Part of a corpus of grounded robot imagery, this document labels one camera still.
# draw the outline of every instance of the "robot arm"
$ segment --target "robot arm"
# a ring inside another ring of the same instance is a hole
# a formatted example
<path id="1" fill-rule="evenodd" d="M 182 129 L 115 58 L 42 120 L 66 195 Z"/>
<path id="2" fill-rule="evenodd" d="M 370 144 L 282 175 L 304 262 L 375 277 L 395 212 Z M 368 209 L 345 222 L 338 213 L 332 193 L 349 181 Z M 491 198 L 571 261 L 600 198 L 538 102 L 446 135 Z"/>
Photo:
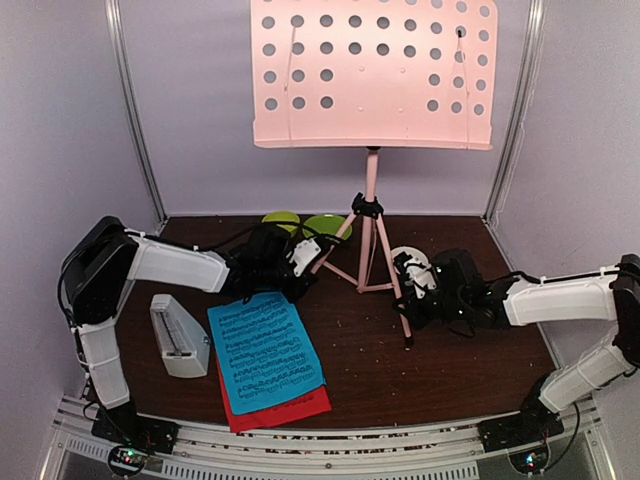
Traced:
<path id="1" fill-rule="evenodd" d="M 106 423 L 130 437 L 142 428 L 115 335 L 128 281 L 149 280 L 243 297 L 279 290 L 295 302 L 315 283 L 310 267 L 329 247 L 325 238 L 292 245 L 288 232 L 276 225 L 261 225 L 247 243 L 223 256 L 125 229 L 114 217 L 100 220 L 63 263 L 59 301 L 75 335 L 80 362 L 108 412 L 103 412 Z M 156 427 L 147 425 L 144 433 L 153 435 Z M 102 436 L 114 435 L 111 431 Z"/>
<path id="2" fill-rule="evenodd" d="M 536 279 L 522 272 L 485 282 L 469 252 L 450 250 L 433 258 L 407 248 L 395 257 L 404 280 L 396 305 L 414 328 L 435 319 L 477 328 L 504 329 L 564 320 L 616 322 L 575 363 L 541 379 L 519 414 L 482 422 L 486 451 L 511 448 L 562 433 L 558 412 L 640 366 L 640 258 L 625 255 L 613 267 L 561 278 Z"/>

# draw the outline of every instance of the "white disc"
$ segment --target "white disc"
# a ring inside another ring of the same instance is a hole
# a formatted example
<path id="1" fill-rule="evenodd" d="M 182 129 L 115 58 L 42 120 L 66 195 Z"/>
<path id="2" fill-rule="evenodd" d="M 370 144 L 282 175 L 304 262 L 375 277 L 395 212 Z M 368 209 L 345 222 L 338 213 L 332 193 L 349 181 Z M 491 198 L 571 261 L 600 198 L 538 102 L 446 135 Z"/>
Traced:
<path id="1" fill-rule="evenodd" d="M 429 257 L 414 247 L 396 247 L 391 250 L 391 258 L 396 258 L 399 254 L 406 253 L 418 259 L 418 261 L 426 267 L 429 266 Z"/>

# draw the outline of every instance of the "white robot arm segment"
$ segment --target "white robot arm segment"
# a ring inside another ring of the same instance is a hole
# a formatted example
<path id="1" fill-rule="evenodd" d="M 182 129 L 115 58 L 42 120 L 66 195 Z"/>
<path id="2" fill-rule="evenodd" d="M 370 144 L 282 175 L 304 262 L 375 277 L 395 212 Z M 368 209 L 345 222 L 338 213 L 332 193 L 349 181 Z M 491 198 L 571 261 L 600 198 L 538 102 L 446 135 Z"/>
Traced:
<path id="1" fill-rule="evenodd" d="M 617 320 L 611 290 L 617 268 L 602 269 L 599 276 L 532 284 L 520 279 L 509 288 L 504 308 L 513 326 L 565 320 Z"/>
<path id="2" fill-rule="evenodd" d="M 218 293 L 229 275 L 226 261 L 215 252 L 185 250 L 145 237 L 131 239 L 138 244 L 138 250 L 128 280 L 150 280 Z"/>
<path id="3" fill-rule="evenodd" d="M 540 389 L 540 401 L 550 412 L 569 408 L 594 390 L 598 390 L 635 367 L 627 362 L 622 350 L 613 345 L 615 329 L 597 345 L 585 351 L 571 365 L 553 372 Z"/>

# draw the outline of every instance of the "blue sheet music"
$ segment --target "blue sheet music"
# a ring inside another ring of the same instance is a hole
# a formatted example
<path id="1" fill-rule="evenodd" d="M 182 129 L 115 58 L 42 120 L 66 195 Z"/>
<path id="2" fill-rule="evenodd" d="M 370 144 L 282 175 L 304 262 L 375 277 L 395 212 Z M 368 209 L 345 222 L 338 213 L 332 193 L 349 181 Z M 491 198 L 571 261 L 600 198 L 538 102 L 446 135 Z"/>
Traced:
<path id="1" fill-rule="evenodd" d="M 325 384 L 295 306 L 281 293 L 208 310 L 234 415 L 265 410 Z"/>

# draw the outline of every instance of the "black cable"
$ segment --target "black cable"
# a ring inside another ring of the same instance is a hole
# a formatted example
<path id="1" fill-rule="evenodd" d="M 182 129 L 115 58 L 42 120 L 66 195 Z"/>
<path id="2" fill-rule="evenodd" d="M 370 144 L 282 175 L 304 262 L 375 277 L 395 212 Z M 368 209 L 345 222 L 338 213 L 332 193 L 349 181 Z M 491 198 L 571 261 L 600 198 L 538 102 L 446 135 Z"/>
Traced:
<path id="1" fill-rule="evenodd" d="M 470 310 L 470 311 L 473 312 L 473 311 L 475 311 L 475 308 L 473 308 L 471 305 L 469 305 L 469 303 L 467 303 L 467 301 L 464 298 L 462 298 L 462 290 L 466 286 L 467 285 L 460 285 L 456 289 L 456 298 L 458 299 L 458 302 L 460 302 L 464 308 L 466 308 L 467 310 Z"/>
<path id="2" fill-rule="evenodd" d="M 269 221 L 269 222 L 262 222 L 262 223 L 258 223 L 255 225 L 250 225 L 246 228 L 243 228 L 242 230 L 240 230 L 239 232 L 231 235 L 230 237 L 221 240 L 218 243 L 215 243 L 213 245 L 205 245 L 200 247 L 200 250 L 203 252 L 209 252 L 212 250 L 217 250 L 219 248 L 224 247 L 225 245 L 228 245 L 229 243 L 233 242 L 234 240 L 237 240 L 238 238 L 246 235 L 247 233 L 250 233 L 262 226 L 264 226 L 265 224 L 274 224 L 274 225 L 286 225 L 286 226 L 291 226 L 291 227 L 298 227 L 298 228 L 302 228 L 304 230 L 307 230 L 308 232 L 311 232 L 312 237 L 310 238 L 315 238 L 315 237 L 321 237 L 321 238 L 327 238 L 329 240 L 331 240 L 332 242 L 336 243 L 336 244 L 341 244 L 344 243 L 344 239 L 338 238 L 335 235 L 331 235 L 328 233 L 319 233 L 317 230 L 309 227 L 308 225 L 305 225 L 304 223 L 301 222 L 287 222 L 287 221 Z"/>
<path id="3" fill-rule="evenodd" d="M 558 283 L 558 282 L 568 282 L 571 280 L 582 280 L 584 278 L 594 278 L 594 277 L 600 277 L 600 276 L 608 276 L 608 275 L 620 275 L 622 277 L 630 277 L 633 278 L 636 282 L 638 282 L 640 284 L 640 275 L 633 273 L 633 272 L 628 272 L 626 270 L 610 270 L 608 272 L 589 272 L 589 273 L 581 273 L 578 275 L 569 275 L 567 277 L 554 277 L 554 278 L 549 278 L 547 280 L 544 281 L 545 284 L 548 283 Z M 533 277 L 531 275 L 528 275 L 527 273 L 518 270 L 515 272 L 510 272 L 509 274 L 503 276 L 503 277 L 499 277 L 496 278 L 495 280 L 491 280 L 488 282 L 485 282 L 486 284 L 492 284 L 495 282 L 498 282 L 500 280 L 507 280 L 509 278 L 513 278 L 513 277 L 522 277 L 524 278 L 527 282 L 529 283 L 534 283 L 536 285 L 540 285 L 542 284 L 542 280 L 536 277 Z"/>
<path id="4" fill-rule="evenodd" d="M 499 282 L 500 280 L 508 280 L 510 278 L 513 278 L 513 277 L 522 277 L 527 282 L 535 283 L 536 285 L 540 285 L 542 283 L 542 280 L 540 280 L 539 278 L 533 277 L 533 276 L 523 272 L 522 270 L 516 270 L 515 272 L 509 272 L 507 275 L 504 275 L 503 277 L 498 277 L 498 278 L 496 278 L 494 280 L 490 280 L 488 282 L 485 282 L 485 284 L 492 284 L 492 283 Z"/>
<path id="5" fill-rule="evenodd" d="M 113 428 L 115 428 L 116 431 L 120 435 L 122 435 L 127 442 L 131 442 L 131 435 L 127 434 L 124 430 L 122 430 L 122 428 L 120 428 L 118 425 L 116 425 L 116 423 L 109 416 L 109 412 L 107 411 L 107 409 L 104 408 L 104 406 L 102 406 L 102 405 L 100 405 L 99 408 L 100 408 L 100 411 L 102 412 L 102 415 L 104 416 L 104 418 L 107 419 L 107 421 L 111 424 L 111 426 Z"/>
<path id="6" fill-rule="evenodd" d="M 67 271 L 69 270 L 69 267 L 73 264 L 73 262 L 80 257 L 81 255 L 84 255 L 87 250 L 91 249 L 91 248 L 95 248 L 98 245 L 100 245 L 101 243 L 104 242 L 108 242 L 111 241 L 113 239 L 115 235 L 108 235 L 106 237 L 101 237 L 98 238 L 96 240 L 94 240 L 93 242 L 88 243 L 87 245 L 85 245 L 84 247 L 82 247 L 80 250 L 77 250 L 75 252 L 73 252 L 71 255 L 69 255 L 63 265 L 62 265 L 62 270 L 60 271 L 60 276 L 58 277 L 58 286 L 57 286 L 57 296 L 58 296 L 58 306 L 60 307 L 60 310 L 62 311 L 62 313 L 64 313 L 64 316 L 67 319 L 67 323 L 69 324 L 69 327 L 75 327 L 76 323 L 75 320 L 73 318 L 73 312 L 71 310 L 69 310 L 65 305 L 64 302 L 62 301 L 62 284 L 64 283 L 64 277 L 67 274 Z"/>
<path id="7" fill-rule="evenodd" d="M 89 408 L 91 408 L 92 406 L 94 406 L 96 403 L 98 403 L 98 402 L 96 402 L 95 400 L 93 400 L 93 401 L 91 401 L 91 402 L 87 403 L 87 404 L 82 408 L 82 416 L 83 416 L 84 418 L 86 418 L 87 420 L 91 420 L 92 422 L 93 422 L 95 419 L 90 418 L 90 417 L 87 417 L 87 410 L 88 410 Z"/>
<path id="8" fill-rule="evenodd" d="M 569 453 L 569 450 L 571 449 L 571 446 L 576 441 L 576 437 L 578 436 L 578 432 L 580 431 L 580 409 L 578 408 L 578 404 L 575 403 L 575 402 L 573 402 L 573 408 L 576 410 L 576 428 L 573 431 L 573 435 L 571 436 L 571 440 L 569 440 L 569 443 L 565 447 L 564 451 L 560 454 L 560 456 L 558 458 L 556 458 L 555 461 L 551 465 L 549 465 L 548 467 L 543 469 L 544 473 L 547 473 L 552 468 L 554 468 L 556 465 L 558 465 L 562 461 L 562 459 L 567 455 L 567 453 Z"/>

Task statement
What lines in the data include the string "cable"? Copy each one.

Answer box
# draw the outline of every instance of the "black cable"
$ segment --target "black cable"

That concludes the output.